La confusión deliberada ―fruto de un probable brainstorming de guionistas bajo presión que bien quisieran confiarle el destino a un algoritmo― se resuelve a trompicones por revelaciones de último minuto que no convencen ni tampoco dan respiro. Ese milagro frustrante alimenta a la serie con saldo positivo (al contrario de la asimismo embrollada pero fallida y chata Altered Carbon), chispa que maravilla e irrita, sorprende y aburre en su combustión irregular de dilema filosófico, personajes de complejidad intermitente y enfrentamientos, mutilaciones y balaceras de relleno. La atracción se impone y renueva más en la promesa que en la evidencia, aunque es en ese torbellino en el que las tramas se arman y desarman donde se gesta la máxima apuesta de Westworld, la de inundar de historias un trasfondo de simulacro aséptico signado por la crisis de la ficción humana.
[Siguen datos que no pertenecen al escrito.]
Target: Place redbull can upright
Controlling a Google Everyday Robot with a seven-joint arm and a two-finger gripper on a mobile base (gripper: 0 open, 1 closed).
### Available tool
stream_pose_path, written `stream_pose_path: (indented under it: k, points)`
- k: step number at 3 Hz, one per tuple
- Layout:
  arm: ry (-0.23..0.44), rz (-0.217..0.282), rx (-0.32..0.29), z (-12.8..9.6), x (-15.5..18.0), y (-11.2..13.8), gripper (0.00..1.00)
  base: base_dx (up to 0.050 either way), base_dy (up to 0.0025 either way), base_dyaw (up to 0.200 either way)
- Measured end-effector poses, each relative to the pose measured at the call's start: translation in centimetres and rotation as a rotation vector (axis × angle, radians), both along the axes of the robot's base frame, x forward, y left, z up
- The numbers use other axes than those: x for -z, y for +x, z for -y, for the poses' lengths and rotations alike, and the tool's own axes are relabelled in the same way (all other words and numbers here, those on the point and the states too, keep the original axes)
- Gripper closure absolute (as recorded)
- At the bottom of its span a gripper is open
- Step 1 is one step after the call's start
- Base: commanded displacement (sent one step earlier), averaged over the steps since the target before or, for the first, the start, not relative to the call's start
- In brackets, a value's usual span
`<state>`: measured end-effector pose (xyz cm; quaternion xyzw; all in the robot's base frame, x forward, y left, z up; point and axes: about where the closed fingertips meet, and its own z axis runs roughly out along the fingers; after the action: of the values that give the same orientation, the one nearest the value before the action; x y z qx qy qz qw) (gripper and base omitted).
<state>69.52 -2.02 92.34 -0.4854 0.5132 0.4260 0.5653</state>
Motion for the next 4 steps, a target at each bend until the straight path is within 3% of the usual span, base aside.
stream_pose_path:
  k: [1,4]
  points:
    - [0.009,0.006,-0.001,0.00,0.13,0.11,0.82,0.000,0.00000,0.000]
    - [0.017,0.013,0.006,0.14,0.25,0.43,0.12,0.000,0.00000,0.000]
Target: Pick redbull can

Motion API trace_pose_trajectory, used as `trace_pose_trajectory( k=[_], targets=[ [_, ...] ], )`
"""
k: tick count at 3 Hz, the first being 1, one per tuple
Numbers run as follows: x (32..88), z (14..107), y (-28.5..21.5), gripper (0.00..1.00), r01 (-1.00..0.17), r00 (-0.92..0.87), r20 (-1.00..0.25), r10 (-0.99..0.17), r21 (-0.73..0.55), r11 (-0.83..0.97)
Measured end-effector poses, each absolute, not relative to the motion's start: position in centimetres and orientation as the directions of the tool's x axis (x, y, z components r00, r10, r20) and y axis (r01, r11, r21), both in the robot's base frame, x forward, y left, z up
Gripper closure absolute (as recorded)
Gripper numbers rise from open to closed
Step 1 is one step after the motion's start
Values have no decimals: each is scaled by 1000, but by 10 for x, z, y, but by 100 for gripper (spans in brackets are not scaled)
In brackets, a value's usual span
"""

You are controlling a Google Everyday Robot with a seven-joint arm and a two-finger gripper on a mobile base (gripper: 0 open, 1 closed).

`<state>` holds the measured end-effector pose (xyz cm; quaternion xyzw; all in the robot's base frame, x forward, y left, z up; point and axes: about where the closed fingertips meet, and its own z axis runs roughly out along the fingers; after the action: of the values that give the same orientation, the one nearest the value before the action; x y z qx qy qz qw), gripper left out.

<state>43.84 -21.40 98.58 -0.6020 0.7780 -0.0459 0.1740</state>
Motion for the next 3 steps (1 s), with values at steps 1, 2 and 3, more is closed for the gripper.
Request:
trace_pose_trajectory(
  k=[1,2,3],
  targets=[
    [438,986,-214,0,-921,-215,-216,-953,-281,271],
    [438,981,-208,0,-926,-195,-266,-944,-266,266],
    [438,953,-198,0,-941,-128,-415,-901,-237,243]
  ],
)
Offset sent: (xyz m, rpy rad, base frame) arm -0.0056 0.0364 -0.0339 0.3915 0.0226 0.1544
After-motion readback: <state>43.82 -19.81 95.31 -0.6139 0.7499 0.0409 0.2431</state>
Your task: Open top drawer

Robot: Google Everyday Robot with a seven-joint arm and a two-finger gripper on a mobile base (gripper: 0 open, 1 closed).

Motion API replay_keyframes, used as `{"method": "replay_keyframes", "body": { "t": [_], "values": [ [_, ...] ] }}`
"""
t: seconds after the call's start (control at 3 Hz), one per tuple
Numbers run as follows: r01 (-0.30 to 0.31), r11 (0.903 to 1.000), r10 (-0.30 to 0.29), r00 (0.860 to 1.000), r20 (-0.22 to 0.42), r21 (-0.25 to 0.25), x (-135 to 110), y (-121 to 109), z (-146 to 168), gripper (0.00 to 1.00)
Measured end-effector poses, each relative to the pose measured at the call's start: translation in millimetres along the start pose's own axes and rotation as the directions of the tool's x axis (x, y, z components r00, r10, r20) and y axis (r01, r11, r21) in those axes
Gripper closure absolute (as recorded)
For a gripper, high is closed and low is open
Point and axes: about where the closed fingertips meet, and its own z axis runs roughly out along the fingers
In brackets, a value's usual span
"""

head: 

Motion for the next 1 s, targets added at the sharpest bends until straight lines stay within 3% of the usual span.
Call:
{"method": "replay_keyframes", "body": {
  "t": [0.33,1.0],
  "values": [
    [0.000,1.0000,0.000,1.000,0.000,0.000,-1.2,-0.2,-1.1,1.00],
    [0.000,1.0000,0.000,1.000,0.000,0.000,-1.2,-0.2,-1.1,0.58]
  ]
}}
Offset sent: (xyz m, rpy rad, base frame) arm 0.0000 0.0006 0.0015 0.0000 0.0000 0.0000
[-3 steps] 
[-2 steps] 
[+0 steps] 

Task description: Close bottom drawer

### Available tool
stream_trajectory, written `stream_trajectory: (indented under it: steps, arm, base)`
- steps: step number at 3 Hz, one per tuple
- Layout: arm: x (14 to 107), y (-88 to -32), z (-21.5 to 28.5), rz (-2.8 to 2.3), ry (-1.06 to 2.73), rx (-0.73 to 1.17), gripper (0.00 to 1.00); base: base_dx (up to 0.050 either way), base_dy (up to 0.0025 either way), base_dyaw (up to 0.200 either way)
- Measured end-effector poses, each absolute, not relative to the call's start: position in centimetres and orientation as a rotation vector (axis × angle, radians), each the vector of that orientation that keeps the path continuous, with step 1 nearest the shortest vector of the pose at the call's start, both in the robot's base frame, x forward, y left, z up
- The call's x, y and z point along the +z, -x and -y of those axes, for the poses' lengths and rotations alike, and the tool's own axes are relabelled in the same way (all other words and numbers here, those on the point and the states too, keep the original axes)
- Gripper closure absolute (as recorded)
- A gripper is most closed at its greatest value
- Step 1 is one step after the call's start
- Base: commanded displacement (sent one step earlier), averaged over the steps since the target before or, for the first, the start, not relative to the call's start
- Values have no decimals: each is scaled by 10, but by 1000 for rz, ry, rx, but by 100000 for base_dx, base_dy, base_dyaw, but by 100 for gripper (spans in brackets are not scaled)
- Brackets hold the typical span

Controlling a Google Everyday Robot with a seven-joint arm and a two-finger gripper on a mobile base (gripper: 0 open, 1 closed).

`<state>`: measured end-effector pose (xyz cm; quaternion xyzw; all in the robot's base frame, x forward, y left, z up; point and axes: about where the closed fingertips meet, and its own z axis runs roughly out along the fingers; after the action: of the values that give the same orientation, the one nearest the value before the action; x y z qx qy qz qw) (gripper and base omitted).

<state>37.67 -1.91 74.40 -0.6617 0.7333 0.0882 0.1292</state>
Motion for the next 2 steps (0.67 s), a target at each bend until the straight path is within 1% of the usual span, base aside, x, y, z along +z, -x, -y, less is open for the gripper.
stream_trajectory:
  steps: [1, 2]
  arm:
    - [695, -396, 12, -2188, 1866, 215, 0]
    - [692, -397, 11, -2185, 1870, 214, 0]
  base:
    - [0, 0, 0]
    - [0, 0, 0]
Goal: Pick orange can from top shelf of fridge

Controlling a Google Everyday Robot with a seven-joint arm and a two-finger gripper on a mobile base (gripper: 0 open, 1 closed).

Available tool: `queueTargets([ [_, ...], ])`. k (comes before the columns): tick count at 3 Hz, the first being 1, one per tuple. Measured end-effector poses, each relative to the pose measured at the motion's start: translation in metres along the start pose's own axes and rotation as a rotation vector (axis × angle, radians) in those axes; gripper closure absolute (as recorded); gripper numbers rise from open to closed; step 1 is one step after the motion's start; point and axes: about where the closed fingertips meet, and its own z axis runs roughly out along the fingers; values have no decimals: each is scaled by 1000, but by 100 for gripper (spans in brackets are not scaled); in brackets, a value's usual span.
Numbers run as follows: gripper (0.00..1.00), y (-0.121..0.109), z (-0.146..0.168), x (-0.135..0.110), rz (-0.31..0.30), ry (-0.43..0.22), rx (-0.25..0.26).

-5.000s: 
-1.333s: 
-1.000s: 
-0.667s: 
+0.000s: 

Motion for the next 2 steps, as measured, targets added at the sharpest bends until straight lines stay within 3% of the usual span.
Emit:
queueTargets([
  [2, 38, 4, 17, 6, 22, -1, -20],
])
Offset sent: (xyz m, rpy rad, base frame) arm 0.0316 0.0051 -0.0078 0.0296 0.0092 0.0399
La frenética reprogramación en vivo y en directo ―de las identidades y sus cuerpos, de los marcos espacio-temporales (múltiples afuera y adentro, antes, después y durante), de las epistemologías mixtas en juego― es la barbarie sofisticada que Westworld propone al salvaje streaming civilizado, el destello de una tierra todavía remota donde se libra una utopía polvorienta pero implacable.
Westworld (segunda temporada) (10 episodios), creada por Jonathan Nolan y Lisa Joy, HBO, 2018.